I am looking into to picking through the kernel, and creating a build
environment
which is slim, manageable, and hackable.

As I am a native US-EN speaker, and don't yet need to develop for
other languages,
and don't yet need to build for other architectures, I'd like to
eliminate as much
unnecessary material possible.

Has anyone come across a project, website, or source tree with even
remotely
similar traits?

TIA,
Tarkin
From: Douglas Mayne on
On Sun, 28 Mar 2010 08:08:49 -0700, Tarkin wrote:

> Hey folks,
> After poking around for a fair bit, I am unable to find anyone with
> a kernel source
> tree and/or toolchain source tree that has the following properties:
> -- x86 or ia32 ONLY.
> -- No Polish, Swahili, Korean, etc files.
>
> I am looking into to picking through the kernel, and creating a build
> environment
> which is slim, manageable, and hackable.
>
> As I am a native US-EN speaker, and don't yet need to develop for
> other languages,
> and don't yet need to build for other architectures, I'd like to
> eliminate as much
> unnecessary material possible.
>
> Has anyone come across a project, website, or source tree with even
> remotely
> similar traits?
>
> TIA,
> Tarkin
>
AFAIK, almost all GNU/Linux distributions are available with precompile
binaries for ia32. It remains the most popular architecture.
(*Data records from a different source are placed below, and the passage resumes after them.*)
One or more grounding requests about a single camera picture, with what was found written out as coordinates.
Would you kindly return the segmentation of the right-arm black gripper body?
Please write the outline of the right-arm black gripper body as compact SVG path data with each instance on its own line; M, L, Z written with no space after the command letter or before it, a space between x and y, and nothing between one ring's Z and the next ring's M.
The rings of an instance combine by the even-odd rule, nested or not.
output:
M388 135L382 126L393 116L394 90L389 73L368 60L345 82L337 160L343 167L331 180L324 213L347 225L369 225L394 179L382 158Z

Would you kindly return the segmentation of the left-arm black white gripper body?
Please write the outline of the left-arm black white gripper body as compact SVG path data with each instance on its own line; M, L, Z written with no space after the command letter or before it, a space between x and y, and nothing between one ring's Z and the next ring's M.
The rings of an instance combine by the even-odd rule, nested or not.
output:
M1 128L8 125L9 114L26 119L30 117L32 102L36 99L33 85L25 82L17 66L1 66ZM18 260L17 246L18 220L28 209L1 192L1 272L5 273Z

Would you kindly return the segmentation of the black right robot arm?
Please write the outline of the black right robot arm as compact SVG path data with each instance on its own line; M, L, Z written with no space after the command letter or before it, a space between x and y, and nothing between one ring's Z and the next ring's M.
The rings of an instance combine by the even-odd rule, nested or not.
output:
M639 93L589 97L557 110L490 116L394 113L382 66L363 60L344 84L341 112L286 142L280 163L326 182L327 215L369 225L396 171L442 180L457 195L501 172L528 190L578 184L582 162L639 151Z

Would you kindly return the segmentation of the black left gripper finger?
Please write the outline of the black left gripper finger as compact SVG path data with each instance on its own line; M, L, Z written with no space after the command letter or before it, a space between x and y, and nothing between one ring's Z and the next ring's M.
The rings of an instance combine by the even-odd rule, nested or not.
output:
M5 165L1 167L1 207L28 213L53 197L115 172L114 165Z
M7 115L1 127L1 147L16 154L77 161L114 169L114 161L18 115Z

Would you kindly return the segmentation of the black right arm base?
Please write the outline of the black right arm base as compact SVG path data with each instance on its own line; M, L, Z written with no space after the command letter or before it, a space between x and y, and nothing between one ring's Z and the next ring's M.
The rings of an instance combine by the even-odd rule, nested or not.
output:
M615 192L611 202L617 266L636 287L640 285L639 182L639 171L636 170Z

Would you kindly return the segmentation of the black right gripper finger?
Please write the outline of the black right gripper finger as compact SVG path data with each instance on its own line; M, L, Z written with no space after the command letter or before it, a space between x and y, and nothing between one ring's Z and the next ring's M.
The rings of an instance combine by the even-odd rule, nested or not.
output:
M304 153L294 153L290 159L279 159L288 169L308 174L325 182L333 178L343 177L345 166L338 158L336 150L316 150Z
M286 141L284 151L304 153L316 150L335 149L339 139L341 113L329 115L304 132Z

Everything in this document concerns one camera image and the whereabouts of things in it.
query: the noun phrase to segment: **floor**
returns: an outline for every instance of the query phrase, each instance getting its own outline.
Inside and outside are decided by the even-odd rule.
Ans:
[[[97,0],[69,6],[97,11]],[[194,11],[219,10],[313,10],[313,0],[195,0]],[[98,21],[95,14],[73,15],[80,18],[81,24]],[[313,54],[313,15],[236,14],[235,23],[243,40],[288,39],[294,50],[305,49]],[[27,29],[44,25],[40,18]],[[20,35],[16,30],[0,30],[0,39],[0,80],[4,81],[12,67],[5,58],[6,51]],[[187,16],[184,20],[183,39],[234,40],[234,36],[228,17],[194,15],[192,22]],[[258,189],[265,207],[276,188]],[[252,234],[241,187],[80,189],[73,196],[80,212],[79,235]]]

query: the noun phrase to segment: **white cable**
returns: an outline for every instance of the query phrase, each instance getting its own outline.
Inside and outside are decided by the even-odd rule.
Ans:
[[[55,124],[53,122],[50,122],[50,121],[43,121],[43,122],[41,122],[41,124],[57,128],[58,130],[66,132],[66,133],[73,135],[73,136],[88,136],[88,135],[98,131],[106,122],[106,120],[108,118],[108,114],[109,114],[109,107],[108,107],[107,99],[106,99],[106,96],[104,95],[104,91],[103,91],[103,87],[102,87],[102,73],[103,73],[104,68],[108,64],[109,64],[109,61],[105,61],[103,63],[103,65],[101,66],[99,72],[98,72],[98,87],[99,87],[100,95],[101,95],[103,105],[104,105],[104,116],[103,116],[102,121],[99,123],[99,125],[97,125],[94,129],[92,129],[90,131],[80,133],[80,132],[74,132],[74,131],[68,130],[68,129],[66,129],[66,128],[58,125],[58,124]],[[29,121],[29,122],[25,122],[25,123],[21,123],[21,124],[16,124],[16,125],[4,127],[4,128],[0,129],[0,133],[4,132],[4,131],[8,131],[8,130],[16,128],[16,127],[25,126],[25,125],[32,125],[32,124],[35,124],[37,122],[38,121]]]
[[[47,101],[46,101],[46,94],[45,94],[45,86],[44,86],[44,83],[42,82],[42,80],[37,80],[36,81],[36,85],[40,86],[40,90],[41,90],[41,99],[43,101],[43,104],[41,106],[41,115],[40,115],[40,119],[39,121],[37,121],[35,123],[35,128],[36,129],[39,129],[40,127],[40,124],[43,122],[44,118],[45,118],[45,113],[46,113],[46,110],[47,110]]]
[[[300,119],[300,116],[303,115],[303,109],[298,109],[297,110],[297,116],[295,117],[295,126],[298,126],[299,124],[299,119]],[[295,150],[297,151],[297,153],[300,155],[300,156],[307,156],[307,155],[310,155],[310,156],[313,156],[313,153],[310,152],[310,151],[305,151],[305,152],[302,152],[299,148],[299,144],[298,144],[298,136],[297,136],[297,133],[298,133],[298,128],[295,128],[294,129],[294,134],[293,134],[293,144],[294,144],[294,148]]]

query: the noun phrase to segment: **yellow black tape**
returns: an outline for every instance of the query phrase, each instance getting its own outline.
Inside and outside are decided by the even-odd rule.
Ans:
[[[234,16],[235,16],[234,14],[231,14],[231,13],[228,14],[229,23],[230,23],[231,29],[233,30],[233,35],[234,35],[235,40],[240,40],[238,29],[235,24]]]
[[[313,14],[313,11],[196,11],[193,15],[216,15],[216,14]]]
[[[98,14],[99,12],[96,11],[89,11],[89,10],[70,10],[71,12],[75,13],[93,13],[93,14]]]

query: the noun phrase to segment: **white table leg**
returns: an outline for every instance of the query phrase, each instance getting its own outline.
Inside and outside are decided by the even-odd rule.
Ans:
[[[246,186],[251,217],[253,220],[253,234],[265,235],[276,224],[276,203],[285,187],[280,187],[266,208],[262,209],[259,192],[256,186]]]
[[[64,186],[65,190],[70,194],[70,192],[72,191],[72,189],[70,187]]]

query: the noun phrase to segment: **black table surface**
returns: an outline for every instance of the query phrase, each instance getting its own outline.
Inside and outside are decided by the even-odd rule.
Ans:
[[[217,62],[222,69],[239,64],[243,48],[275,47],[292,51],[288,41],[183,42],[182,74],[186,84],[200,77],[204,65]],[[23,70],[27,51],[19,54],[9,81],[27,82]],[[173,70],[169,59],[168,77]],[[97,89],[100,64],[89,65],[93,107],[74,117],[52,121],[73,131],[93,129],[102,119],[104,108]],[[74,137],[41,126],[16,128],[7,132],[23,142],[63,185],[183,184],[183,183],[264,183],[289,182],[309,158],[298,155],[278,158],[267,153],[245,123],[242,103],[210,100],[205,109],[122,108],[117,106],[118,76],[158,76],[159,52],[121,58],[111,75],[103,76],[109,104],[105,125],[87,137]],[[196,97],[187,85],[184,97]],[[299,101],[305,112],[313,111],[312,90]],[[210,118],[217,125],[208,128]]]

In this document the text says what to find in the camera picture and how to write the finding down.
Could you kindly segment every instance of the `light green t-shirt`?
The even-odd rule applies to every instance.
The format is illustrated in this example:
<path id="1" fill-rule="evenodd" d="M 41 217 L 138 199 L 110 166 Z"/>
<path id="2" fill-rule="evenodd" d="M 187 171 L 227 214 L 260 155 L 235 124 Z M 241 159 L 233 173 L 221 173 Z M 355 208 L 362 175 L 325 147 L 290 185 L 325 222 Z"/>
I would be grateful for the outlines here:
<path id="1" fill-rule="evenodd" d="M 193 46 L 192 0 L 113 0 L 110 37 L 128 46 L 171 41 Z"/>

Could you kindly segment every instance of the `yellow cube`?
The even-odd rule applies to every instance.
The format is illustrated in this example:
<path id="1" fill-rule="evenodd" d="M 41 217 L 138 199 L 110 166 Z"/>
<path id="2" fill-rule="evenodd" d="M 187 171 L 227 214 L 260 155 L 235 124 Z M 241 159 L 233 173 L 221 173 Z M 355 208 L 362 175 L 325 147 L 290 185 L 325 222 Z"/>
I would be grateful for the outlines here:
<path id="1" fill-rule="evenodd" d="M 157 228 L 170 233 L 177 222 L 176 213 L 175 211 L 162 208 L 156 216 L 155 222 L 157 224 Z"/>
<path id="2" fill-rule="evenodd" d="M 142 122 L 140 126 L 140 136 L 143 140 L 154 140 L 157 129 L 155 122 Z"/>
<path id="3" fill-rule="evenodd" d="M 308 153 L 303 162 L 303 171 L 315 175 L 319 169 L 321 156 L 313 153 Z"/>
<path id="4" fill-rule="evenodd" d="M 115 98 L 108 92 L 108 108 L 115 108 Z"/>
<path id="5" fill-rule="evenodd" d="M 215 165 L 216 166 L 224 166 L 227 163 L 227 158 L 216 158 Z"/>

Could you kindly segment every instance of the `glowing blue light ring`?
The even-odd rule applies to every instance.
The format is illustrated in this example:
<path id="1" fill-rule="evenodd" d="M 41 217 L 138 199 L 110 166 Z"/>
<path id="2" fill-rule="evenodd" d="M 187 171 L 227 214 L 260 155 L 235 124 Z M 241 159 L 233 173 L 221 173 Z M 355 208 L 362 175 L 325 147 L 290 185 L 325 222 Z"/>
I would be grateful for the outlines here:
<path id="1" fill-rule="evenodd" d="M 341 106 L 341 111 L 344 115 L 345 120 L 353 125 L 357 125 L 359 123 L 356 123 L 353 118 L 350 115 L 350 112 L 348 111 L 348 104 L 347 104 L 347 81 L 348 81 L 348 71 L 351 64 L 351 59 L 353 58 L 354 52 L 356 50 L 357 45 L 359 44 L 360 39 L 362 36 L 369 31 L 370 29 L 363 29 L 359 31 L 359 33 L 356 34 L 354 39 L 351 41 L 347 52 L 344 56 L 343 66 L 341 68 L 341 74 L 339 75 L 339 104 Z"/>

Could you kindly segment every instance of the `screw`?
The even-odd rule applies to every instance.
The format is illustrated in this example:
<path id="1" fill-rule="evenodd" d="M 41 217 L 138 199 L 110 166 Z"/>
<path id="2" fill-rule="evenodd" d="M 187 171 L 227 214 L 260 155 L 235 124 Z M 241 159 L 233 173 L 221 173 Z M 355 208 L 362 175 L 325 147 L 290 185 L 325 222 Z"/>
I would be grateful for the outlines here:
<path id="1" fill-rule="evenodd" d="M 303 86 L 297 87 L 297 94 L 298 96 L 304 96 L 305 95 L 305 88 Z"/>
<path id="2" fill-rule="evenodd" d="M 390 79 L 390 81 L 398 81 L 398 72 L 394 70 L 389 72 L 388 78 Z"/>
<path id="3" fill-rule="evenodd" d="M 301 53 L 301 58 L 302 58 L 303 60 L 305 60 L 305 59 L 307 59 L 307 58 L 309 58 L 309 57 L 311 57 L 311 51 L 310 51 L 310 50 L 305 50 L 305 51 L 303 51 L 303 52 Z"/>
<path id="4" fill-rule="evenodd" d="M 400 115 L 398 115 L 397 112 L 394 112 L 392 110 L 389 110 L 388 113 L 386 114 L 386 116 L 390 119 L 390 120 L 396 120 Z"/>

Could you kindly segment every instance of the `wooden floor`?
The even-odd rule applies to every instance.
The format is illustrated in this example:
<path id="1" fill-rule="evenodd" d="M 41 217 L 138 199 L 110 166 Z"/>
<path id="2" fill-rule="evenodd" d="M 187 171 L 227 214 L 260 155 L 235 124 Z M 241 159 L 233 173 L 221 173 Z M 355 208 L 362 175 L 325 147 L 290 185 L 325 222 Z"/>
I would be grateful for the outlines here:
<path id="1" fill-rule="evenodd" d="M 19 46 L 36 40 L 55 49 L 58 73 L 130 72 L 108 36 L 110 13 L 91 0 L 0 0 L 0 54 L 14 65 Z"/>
Likewise,
the us-en language is the most prominent language used. Also, IMO, you
won't save much space by attempting to "simplify" by reducing language
choice.

Therefore, your questions may be simplified by first picking a
distribution that you'd like to use. Personally, I use Slackware. It has
a very minimal footprint (by today's standards). If you are trying to
limit the storage requirements, then consider that Slackware consumes
less than 4G when installing _all_ of the packages from the main package
groups (a,ap,d,l,n,x,xap). BTW, these "absolute" minimum discussions come
up fairly often, but are less relevent with the progression of Moore's
law. If you want a command-line based development environment, the
(a,ap,d) package groups would most likely suffice and fit within about
1G.

Another approach which may be more to your liking is the "Linux from
Scratch" project.

--
Douglas Mayne
From: Mark Hobley on
Tarkin <tarkin000(a)gmail.com> wrote:
> After poking around for a fair bit, I am unable to find anyone with
> a kernel source
> tree and/or toolchain source tree that has the following properties:
> -- x86 or ia32 ONLY.
> -- No Polish, Swahili, Korean, etc files.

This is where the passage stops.